▶ INSTRUCTIONS FOR THE TASK: Which lines of the entries contain the word "cardboard"? Please list them.

+ + + + +

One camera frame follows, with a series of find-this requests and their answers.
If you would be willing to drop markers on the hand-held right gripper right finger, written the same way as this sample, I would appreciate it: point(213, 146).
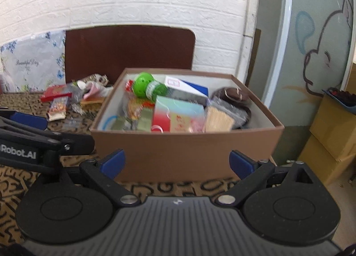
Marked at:
point(242, 164)

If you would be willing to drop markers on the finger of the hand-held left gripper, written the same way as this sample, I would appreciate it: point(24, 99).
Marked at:
point(29, 122)
point(69, 144)

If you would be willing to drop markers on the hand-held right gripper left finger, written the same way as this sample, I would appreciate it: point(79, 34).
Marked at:
point(112, 162)

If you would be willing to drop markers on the clear bag of toothpicks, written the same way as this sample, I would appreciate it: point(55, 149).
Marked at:
point(219, 119)

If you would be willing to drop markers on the brown cardboard box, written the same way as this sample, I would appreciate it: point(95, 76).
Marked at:
point(180, 150)

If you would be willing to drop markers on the green mosquito repellent plug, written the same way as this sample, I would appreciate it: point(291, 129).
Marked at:
point(144, 84)

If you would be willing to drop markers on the letter-print desktop cloth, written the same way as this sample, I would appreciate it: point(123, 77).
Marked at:
point(16, 189)

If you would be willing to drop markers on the colourful printed packet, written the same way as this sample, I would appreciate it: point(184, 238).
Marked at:
point(57, 108)

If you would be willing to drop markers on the flat red box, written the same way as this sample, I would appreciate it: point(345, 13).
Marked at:
point(54, 93)

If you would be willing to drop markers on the floral plastic bag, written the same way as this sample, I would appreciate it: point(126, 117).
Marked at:
point(30, 63)

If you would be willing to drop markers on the orange snack packet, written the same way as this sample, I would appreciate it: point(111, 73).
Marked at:
point(137, 107)

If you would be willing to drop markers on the clear plastic package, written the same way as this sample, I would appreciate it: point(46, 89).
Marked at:
point(93, 79)

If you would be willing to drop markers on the red snack packet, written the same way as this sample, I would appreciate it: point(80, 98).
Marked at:
point(129, 87)

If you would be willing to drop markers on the red gradient gift box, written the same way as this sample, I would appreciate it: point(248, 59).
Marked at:
point(178, 114)

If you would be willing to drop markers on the stack of cardboard boxes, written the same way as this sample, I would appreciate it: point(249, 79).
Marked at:
point(331, 139)

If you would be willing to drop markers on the white and blue box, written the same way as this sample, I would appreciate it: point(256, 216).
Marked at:
point(183, 89)

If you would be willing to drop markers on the dark brown board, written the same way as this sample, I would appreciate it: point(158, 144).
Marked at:
point(128, 50)

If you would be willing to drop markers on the blue chair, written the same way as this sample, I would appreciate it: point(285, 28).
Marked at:
point(340, 98)

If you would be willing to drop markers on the grey panel with cartoon drawing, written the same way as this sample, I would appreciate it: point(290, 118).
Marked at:
point(311, 36)

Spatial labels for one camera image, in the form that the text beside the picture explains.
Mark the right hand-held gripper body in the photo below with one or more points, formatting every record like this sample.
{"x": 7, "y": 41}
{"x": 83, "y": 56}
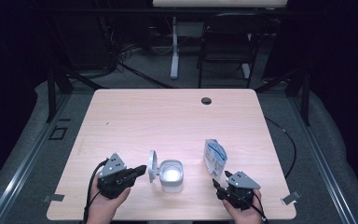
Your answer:
{"x": 244, "y": 182}

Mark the clear jar with white lid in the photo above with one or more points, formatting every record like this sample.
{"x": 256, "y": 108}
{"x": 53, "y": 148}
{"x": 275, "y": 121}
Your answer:
{"x": 171, "y": 175}

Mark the aluminium floor rail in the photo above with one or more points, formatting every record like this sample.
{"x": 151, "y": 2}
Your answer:
{"x": 323, "y": 161}
{"x": 21, "y": 174}

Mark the short black tape strip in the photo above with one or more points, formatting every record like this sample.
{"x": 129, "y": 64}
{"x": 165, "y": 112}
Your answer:
{"x": 64, "y": 119}

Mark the black metal stand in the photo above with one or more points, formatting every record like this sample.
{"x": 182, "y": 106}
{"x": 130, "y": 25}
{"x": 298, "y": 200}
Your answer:
{"x": 51, "y": 93}
{"x": 305, "y": 99}

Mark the grey tape strip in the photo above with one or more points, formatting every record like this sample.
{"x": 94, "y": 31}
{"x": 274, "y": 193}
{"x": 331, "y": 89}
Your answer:
{"x": 54, "y": 197}
{"x": 290, "y": 198}

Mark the black folding chair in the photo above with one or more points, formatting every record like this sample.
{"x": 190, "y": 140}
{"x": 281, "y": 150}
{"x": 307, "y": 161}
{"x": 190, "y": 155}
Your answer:
{"x": 227, "y": 34}

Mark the white and blue pouch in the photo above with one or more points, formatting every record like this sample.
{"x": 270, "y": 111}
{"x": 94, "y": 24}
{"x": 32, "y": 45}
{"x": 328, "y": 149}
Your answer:
{"x": 215, "y": 157}

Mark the person's left hand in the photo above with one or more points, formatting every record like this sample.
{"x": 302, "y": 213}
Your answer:
{"x": 102, "y": 211}

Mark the person's right hand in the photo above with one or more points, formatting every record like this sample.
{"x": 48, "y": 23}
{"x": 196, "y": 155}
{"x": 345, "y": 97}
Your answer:
{"x": 248, "y": 217}

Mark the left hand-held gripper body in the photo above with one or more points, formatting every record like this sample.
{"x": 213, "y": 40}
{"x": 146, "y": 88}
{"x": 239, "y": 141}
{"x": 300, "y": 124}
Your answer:
{"x": 113, "y": 166}

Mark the white desk with legs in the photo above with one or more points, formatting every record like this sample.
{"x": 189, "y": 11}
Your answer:
{"x": 174, "y": 56}

+ + + + +

▶ RESULT:
If you would be willing to drop markers on the brown cardboard box, written the same way as this sample, I would appreciate it: point(95, 76).
If you would be willing to drop markers on the stack of cardboard boxes, written the same way as this sample, I would appreciate it: point(249, 79).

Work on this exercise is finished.